Big-time athletics departments have money, of course. But they’ll need more and more to keep sustaining competitive programs and travel them all over the continent for conference play.
When it’s football and basketball? Sure, no problem.
But other sports? We’ll see. It’s easy to fear the direction this is headed.
‘This is unique what we provide in the NCAA. It’s been said a lot: It’s the envy of the world,’ said USA men’s volleyball coach John Speraw, who also coaches the program at UCLA. ‘ … I think there’s a lot of questions about this right now. I think there’s a lot of concern. I think the concern is justifiable.’
In January, California’s Loyola Marymount announced it would drop six of its 20 athletics programs at the end of the school year: men’s and women’s track and field, men’s and women’s rowing, women’s swimming and men’s cross country.

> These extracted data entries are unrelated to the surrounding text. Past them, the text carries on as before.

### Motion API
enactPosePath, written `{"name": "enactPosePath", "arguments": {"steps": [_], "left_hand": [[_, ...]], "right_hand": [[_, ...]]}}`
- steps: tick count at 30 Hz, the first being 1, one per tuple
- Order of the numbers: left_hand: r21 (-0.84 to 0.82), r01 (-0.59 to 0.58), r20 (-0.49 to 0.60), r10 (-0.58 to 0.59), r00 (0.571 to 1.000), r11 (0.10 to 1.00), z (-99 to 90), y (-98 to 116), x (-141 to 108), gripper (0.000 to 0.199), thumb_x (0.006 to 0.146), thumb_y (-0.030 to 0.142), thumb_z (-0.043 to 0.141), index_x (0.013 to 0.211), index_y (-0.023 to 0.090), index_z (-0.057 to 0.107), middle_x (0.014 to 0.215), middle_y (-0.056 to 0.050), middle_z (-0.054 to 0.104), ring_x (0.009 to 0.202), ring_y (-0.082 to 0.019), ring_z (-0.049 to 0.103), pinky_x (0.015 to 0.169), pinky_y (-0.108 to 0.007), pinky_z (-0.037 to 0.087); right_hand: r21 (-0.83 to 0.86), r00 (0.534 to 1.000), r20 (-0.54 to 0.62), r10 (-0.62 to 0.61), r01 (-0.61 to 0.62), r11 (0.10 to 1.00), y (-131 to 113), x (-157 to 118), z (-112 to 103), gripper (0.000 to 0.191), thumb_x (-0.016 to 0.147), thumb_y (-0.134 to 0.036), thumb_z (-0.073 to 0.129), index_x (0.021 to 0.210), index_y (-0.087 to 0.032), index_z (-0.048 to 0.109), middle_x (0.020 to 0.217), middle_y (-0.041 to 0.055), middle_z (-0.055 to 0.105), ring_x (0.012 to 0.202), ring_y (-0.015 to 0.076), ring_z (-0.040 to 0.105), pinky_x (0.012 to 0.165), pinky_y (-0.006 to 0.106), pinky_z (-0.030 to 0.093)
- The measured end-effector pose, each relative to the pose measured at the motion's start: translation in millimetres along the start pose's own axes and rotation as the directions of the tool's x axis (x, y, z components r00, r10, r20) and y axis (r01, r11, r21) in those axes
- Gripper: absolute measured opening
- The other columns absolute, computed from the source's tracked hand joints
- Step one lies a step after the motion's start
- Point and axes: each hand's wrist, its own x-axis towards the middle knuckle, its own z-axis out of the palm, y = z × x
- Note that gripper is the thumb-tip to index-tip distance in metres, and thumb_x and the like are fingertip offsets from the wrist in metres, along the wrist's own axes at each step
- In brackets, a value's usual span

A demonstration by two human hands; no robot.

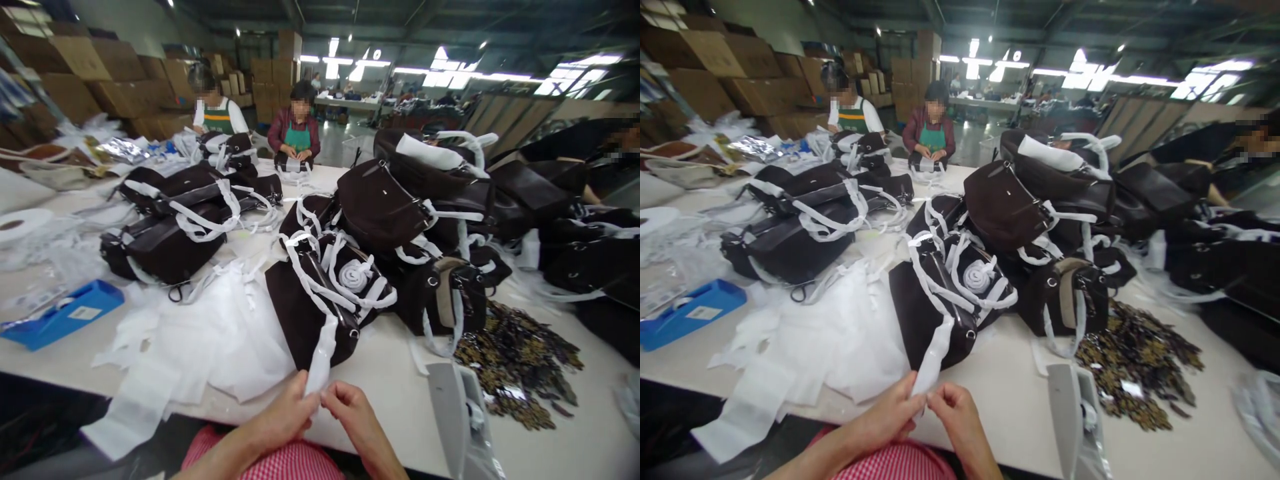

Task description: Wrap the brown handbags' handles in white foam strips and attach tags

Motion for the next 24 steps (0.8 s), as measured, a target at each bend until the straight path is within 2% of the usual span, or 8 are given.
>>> {"name": "enactPosePath", "arguments": {"steps": [3,6,9,13,17,19,21,24], "left_hand": [[0.102,-0.061,-0.050,0.066,0.997,0.993,-2.3,-5.0,1.9,0.030,0.081,0.045,0.052,0.094,0.019,0.044,0.071,0.005,0.043,0.054,-0.007,0.039,0.047,-0.019,0.029],[0.214,-0.152,-0.192,0.194,0.962,0.965,-4.5,-14.3,7.0,0.027,0.084,0.046,0.048,0.087,0.019,0.048,0.079,0.000,0.050,0.072,-0.013,0.048,0.064,-0.025,0.041],[0.241,-0.180,-0.291,0.248,0.924,0.954,-8.1,-22.9,10.8,0.029,0.089,0.044,0.038,0.086,0.019,0.050,0.086,-0.004,0.054,0.086,-0.019,0.050,0.082,-0.031,0.041],[0.242,-0.186,-0.312,0.258,0.914,0.952,-14.4,-28.2,9.1,0.031,0.091,0.044,0.034,0.091,0.019,0.052,0.094,-0.008,0.057,0.093,-0.021,0.051,0.093,-0.035,0.038],[0.302,-0.243,-0.266,0.327,0.907,0.922,-17.4,-33.9,6.2,0.035,0.089,0.048,0.039,0.099,0.018,0.053,0.105,-0.011,0.058,0.100,-0.022,0.051,0.100,-0.036,0.035],[0.325,-0.279,-0.252,0.368,0.895,0.904,-16.8,-39.3,6.6,0.044,0.091,0.048,0.035,0.117,0.015,0.049,0.121,-0.015,0.054,0.110,-0.024,0.050,0.104,-0.039,0.033],[0.332,-0.306,-0.247,0.395,0.885,0.892,-15.2,-44.8,7.2,0.058,0.092,0.048,0.032,0.136,0.011,0.033,0.140,-0.020,0.040,0.124,-0.027,0.042,0.109,-0.041,0.028],[0.283,-0.335,-0.250,0.406,0.879,0.899,-12.5,-47.9,5.6,0.073,0.092,0.049,0.031,0.147,0.006,0.009,0.148,-0.022,0.028,0.134,-0.027,0.033,0.113,-0.041,0.023]], "right_hand": [[0.002,0.999,-0.030,0.012,-0.012,1.000,1.8,2.0,3.4,0.041,0.066,-0.053,0.068,0.052,-0.018,0.051,0.048,-0.0052,0.045,0.051,0.0110,0.039,0.051,0.025,0.032],[0.034,0.997,-0.060,0.043,-0.041,0.999,5.4,6.7,9.7,0.040,0.062,-0.054,0.071,0.057,-0.020,0.050,0.046,-0.0070,0.043,0.048,0.0100,0.035,0.048,0.024,0.028],[0.064,0.995,-0.089,0.053,-0.047,0.997,9.3,12.7,17.0,0.043,0.056,-0.054,0.074,0.061,-0.022,0.046,0.044,-0.0102,0.036,0.045,0.0087,0.028,0.046,0.024,0.024],[0.056,0.995,-0.099,0.015,-0.009,0.998,13.3,18.2,23.8,0.040,0.057,-0.051,0.073,0.060,-0.022,0.046,0.049,-0.0081,0.041,0.048,0.0103,0.034,0.049,0.025,0.030],[-0.066,0.986,-0.169,-0.017,0.006,0.998,17.0,20.0,25.0,0.036,0.058,-0.048,0.074,0.058,-0.022,0.049,0.049,-0.0077,0.038,0.049,0.0117,0.033,0.050,0.027,0.029],[-0.083,0.991,-0.135,-0.020,0.009,0.996,16.7,18.8,24.9,0.036,0.061,-0.050,0.072,0.055,-0.021,0.052,0.050,-0.0050,0.043,0.053,0.0136,0.037,0.053,0.028,0.032],[-0.013,1.000,-0.028,-0.007,0.007,1.000,14.5,15.7,25.3,0.037,0.065,-0.053,0.069,0.056,-0.019,0.059,0.057,-0.0010,0.054,0.061,0.0168,0.045,0.061,0.029,0.037],[0.198,0.986,0.121,0.111,-0.133,0.971,10.0,9.9,27.0,0.028,0.065,-0.047,0.072,0.067,-0.019,0.069,0.068,0.0007,0.064,0.072,0.0192,0.052,0.069,0.029,0.041]]}}
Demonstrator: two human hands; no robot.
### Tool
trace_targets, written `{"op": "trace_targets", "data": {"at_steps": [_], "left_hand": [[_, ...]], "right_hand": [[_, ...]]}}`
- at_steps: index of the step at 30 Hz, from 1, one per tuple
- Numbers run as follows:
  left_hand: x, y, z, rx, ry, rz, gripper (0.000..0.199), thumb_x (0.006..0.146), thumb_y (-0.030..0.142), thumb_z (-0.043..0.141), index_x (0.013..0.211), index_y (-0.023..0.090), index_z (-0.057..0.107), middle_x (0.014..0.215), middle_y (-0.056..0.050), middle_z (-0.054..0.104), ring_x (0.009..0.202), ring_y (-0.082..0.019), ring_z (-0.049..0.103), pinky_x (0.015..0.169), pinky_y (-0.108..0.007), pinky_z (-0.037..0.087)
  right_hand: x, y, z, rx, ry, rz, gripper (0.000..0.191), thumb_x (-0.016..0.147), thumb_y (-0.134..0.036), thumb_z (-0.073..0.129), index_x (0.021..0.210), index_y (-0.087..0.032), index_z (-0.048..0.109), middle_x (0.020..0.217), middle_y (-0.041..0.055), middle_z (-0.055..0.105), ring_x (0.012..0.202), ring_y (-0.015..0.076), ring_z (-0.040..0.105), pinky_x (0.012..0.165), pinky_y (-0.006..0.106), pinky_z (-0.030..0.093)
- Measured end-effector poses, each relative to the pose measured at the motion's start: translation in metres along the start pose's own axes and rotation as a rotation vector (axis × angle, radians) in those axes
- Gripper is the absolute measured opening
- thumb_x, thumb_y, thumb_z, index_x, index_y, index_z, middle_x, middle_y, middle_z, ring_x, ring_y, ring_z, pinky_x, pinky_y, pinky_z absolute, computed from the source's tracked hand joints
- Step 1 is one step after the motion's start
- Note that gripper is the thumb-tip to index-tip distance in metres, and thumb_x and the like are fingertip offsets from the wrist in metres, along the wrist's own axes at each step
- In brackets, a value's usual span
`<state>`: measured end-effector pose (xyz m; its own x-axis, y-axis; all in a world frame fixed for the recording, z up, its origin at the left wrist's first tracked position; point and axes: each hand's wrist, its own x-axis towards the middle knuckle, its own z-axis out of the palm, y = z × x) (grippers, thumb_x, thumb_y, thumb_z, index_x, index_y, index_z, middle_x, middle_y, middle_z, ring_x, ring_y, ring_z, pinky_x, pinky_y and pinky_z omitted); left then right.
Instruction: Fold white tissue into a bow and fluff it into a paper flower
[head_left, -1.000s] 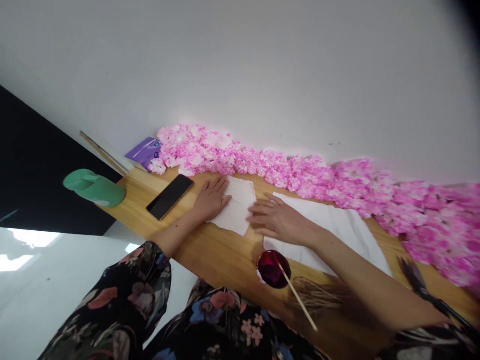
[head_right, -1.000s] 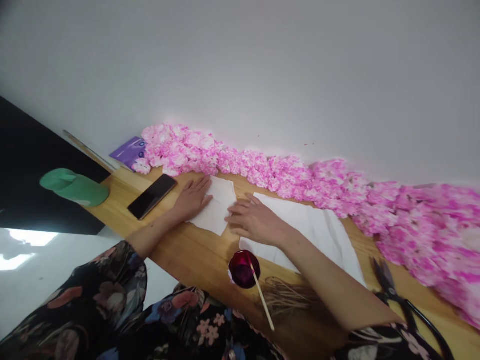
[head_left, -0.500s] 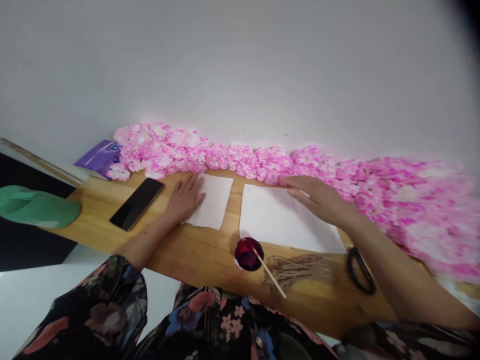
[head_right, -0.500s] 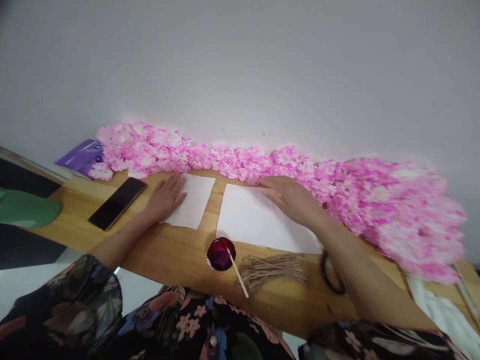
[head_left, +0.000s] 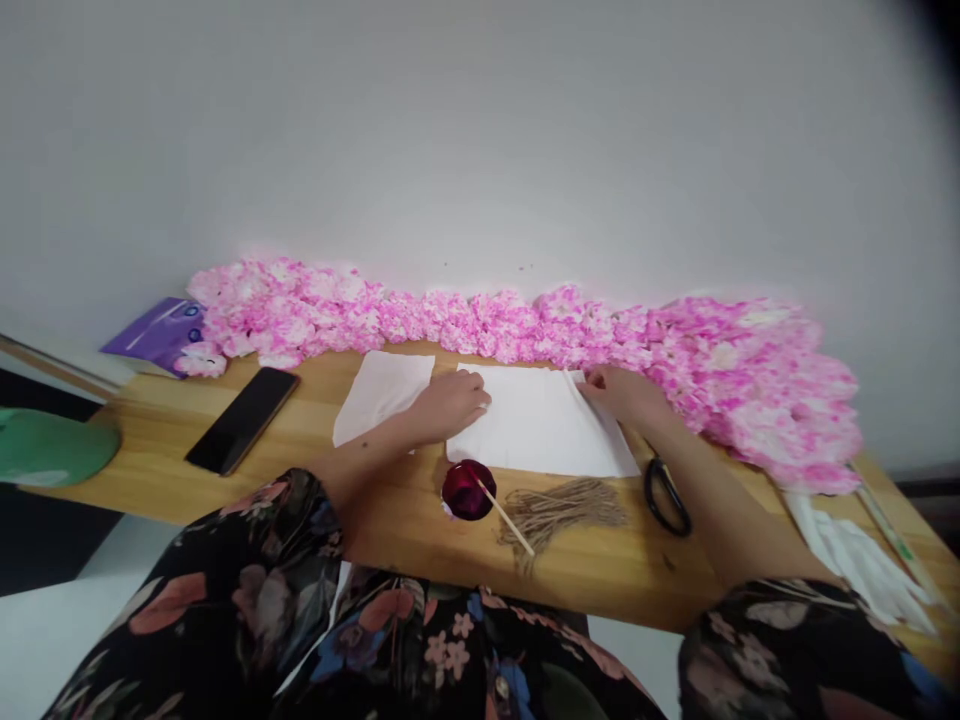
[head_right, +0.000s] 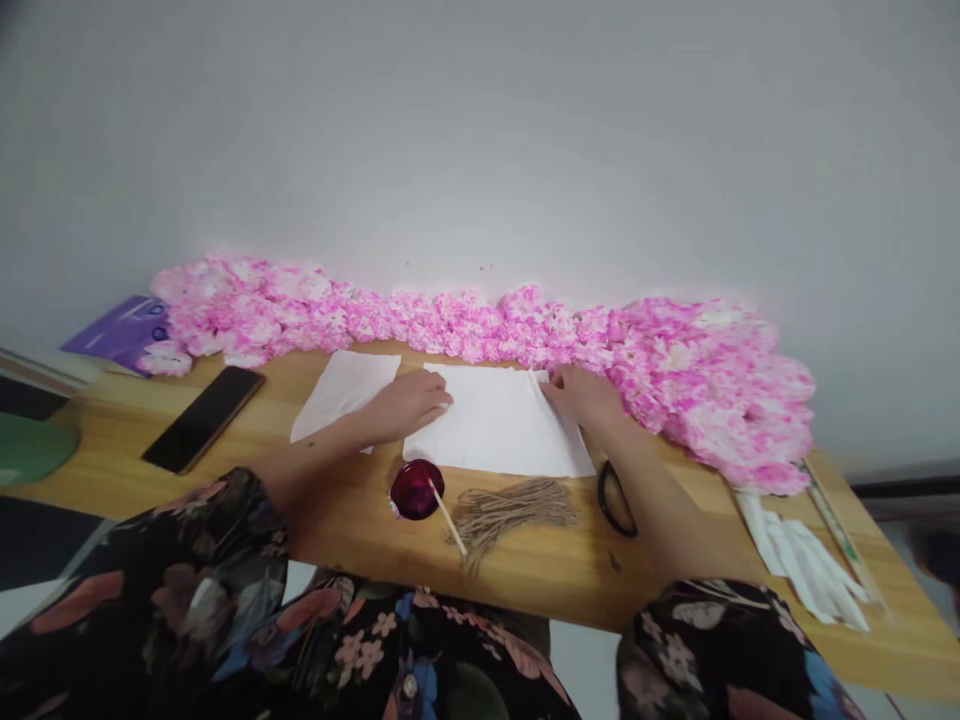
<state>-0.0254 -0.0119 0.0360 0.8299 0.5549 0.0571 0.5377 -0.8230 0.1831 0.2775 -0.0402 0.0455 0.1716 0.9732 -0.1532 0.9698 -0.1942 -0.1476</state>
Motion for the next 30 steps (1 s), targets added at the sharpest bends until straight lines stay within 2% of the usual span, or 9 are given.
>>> {"op": "trace_targets", "data": {"at_steps": [4,6,8,10,15,18,22,26,30], "left_hand": [[-0.008,-0.020,0.007,0.056,0.032,-0.056,0.022,0.090,0.026,0.048,0.102,0.015,0.063,0.103,-0.010,0.058,0.099,-0.024,0.052,0.090,-0.038,0.042],[-0.017,-0.027,0.007,0.065,0.034,-0.083,0.022,0.089,0.025,0.049,0.104,0.014,0.062,0.104,-0.010,0.057,0.099,-0.024,0.051,0.091,-0.038,0.041],[-0.024,-0.030,0.006,0.074,0.043,-0.107,0.022,0.089,0.024,0.049,0.105,0.015,0.062,0.106,-0.010,0.057,0.100,-0.024,0.050,0.090,-0.038,0.042],[-0.028,-0.029,0.006,0.086,0.052,-0.117,0.023,0.090,0.024,0.048,0.107,0.015,0.061,0.106,-0.011,0.057,0.100,-0.024,0.050,0.089,-0.038,0.042],[-0.029,-0.029,0.002,0.080,0.032,-0.110,0.023,0.089,0.025,0.050,0.106,0.016,0.063,0.106,-0.011,0.058,0.101,-0.025,0.052,0.089,-0.038,0.043],[-0.017,-0.031,-0.006,0.007,0.054,-0.092,0.023,0.090,0.024,0.049,0.106,0.016,0.063,0.106,-0.010,0.063,0.102,-0.024,0.055,0.091,-0.039,0.043],[0.016,-0.026,-0.012,-0.077,0.155,-0.121,0.026,0.092,0.022,0.045,0.109,0.018,0.064,0.111,-0.008,0.067,0.104,-0.023,0.058,0.091,-0.037,0.044],[0.048,-0.020,-0.002,-0.026,0.178,-0.252,0.022,0.087,0.019,0.051,0.103,0.018,0.066,0.102,-0.008,0.069,0.099,-0.025,0.059,0.087,-0.038,0.044],[0.061,-0.022,0.008,-0.001,0.218,-0.289,0.022,0.085,0.026,0.058,0.104,0.016,0.066,0.103,-0.009,0.069,0.100,-0.027,0.059,0.088,-0.040,0.043]], "right_hand": [[-0.002,-0.004,0.008,0.303,0.120,-0.082,0.023,0.080,-0.040,0.056,0.069,-0.020,0.054,0.068,0.0021,0.063,0.064,0.0172,0.056,0.057,0.027,0.036],[-0.001,-0.006,0.015,0.508,0.164,-0.083,0.017,0.078,-0.037,0.058,0.075,-0.020,0.055,0.071,0.0018,0.065,0.065,0.0172,0.058,0.058,0.027,0.039],[0.000,-0.005,0.020,0.614,0.167,-0.051,0.019,0.076,-0.034,0.060,0.087,-0.020,0.057,0.074,0.0022,0.066,0.066,0.0179,0.060,0.058,0.027,0.040],[0.001,-0.001,0.022,0.564,0.176,-0.027,0.027,0.076,-0.031,0.061,0.100,-0.019,0.058,0.080,0.0037,0.068,0.070,0.0193,0.062,0.061,0.027,0.041],[-0.007,0.006,0.007,0.136,0.220,-0.026,0.032,0.083,-0.030,0.055,0.113,-0.020,0.060,0.092,0.0081,0.070,0.079,0.0257,0.064,0.060,0.030,0.038],[-0.013,-0.010,-0.002,0.094,0.283,-0.103,0.029,0.088,-0.030,0.050,0.113,-0.022,0.061,0.092,0.0072,0.071,0.079,0.0260,0.064,0.060,0.031,0.039],[-0.005,-0.046,0.000,0.180,0.304,-0.358,0.024,0.089,-0.021,0.049,0.107,-0.021,0.065,0.101,0.0068,0.070,0.088,0.0229,0.064,0.072,0.030,0.044],[0.012,-0.070,0.011,0.215,0.257,-0.453,0.023,0.090,-0.017,0.048,0.099,-0.020,0.068,0.098,0.0065,0.071,0.088,0.0221,0.063,0.075,0.030,0.045],[0.023,-0.075,0.028,0.322,0.302,-0.510,0.027,0.091,-0.017,0.046,0.105,-0.021,0.068,0.103,0.0056,0.071,0.092,0.0211,0.064,0.080,0.031,0.046]]}}
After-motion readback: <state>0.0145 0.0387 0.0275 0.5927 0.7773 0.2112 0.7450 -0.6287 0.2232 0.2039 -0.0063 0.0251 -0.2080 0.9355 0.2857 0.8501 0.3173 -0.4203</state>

‘The NCAA landscape is changing rapidly,’ LMU athletics director Craig Pintens said in a news release announcing the cuts, ‘and schools of all sizes must adapt to provide the best student–athlete experience while becoming even more competitive.’
Fewer sports programs would mean fewer scholarships. Fewer scholarships would mean fewer athletes who are being trained by fewer quality coaches and with less resources and competition. And fewer athletes would ultimately impact the Olympics, providing less opportunity for those out there watching them to aspire to the same greatness in a sport that isn’t being played at his or her high school.
A lot of budding dreams are in the hands of the colleges’ ability to navigate this period?
Gee, what could go wrong?
In a time where you can’t count on anything from the NCAA, count on this: The leadership of member institutions and conferences is going to do what’s best for them and not anyone’s Olympic aspirations. This is about self-interest and the bottom line. That’s why the volleyball team at Zhang’s Stanford will log more frequent flier miles from the Bay Area this fall than a business traveler while playing in the ‘Atlantic Coast’ Conference.
How long will athletics departments be willing to send all sports programs back and forth across the country like that? (Katie Ledecky, I’ll remind you, was a swimmer at Stanford.)
If there’s less money to go around, which major college sports teams are going to feel the sting?
Hint: It won’t be the ones feeding the NFL.
It’ll more likely be the ones feeding all these Olympians and the dreams of those who’d be next.